Sandbox0 also encrypts persisted S0FS volume data at the application layer before it is written to object storage. Manifest objects are encrypted as full authenticated blobs. Segment objects are encrypted in independently authenticated chunks so cold range reads can still fetch only the needed ciphertext chunks. Node-local S0FS cache files, including WAL records and snapshot state, are encrypted before being written to disk.

This is service-side application-layer encryption, not end-to-end encryption. Sandbox0 storage services can decrypt data in order to serve authorized file reads and writes. The important point is that persisted S0FS objects and node-local cache files are not stored as plaintext by default.

The Design Principle#

S3 is the right bottom layer for cloud-native persistent storage.

It is not the right abstraction for an AI agent.

An agent should not need to understand bucket keys, object prefixes, range reads, manifest pointers, materialization, committed heads, or storage credentials. It should see a workspace.

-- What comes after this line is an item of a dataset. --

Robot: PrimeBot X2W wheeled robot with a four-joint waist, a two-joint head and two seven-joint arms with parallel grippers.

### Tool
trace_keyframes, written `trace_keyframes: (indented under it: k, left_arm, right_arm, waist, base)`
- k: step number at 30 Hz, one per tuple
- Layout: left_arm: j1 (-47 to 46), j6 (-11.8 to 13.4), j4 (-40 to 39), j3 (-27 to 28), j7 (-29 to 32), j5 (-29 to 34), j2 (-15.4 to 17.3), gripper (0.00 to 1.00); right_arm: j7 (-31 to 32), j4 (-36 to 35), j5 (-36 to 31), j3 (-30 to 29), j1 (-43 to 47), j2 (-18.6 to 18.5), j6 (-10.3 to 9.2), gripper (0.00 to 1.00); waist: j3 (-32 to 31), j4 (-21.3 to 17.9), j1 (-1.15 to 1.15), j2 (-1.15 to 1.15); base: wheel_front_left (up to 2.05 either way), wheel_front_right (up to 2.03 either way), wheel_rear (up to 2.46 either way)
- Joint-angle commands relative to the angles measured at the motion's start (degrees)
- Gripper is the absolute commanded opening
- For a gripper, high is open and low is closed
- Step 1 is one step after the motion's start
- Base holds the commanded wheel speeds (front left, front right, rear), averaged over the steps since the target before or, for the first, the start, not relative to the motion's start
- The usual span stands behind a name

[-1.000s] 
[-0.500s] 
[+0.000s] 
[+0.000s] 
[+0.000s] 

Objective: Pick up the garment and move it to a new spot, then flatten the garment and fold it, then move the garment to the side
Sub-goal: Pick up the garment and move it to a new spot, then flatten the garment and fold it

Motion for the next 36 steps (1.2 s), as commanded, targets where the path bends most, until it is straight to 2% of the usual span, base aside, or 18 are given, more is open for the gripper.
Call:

Sandbox0 Volumes are built around that principle:

  • S3-compatible object storage for durable, cheap, horizontally scalable storage
  • PostgreSQL for committed metadata heads and coordination
  • node-local S0FS WAL for mounted write-heavy workspaces
  • direct file APIs for control-plane workflows
  • snapshots, restore, and copy-on-write forks for agent recovery and branching
  • application-layer encryption for persisted S0FS objects and local cache state

The short version: object storage is where the data lives; S0FS is what makes it usable as an AI agent workspace.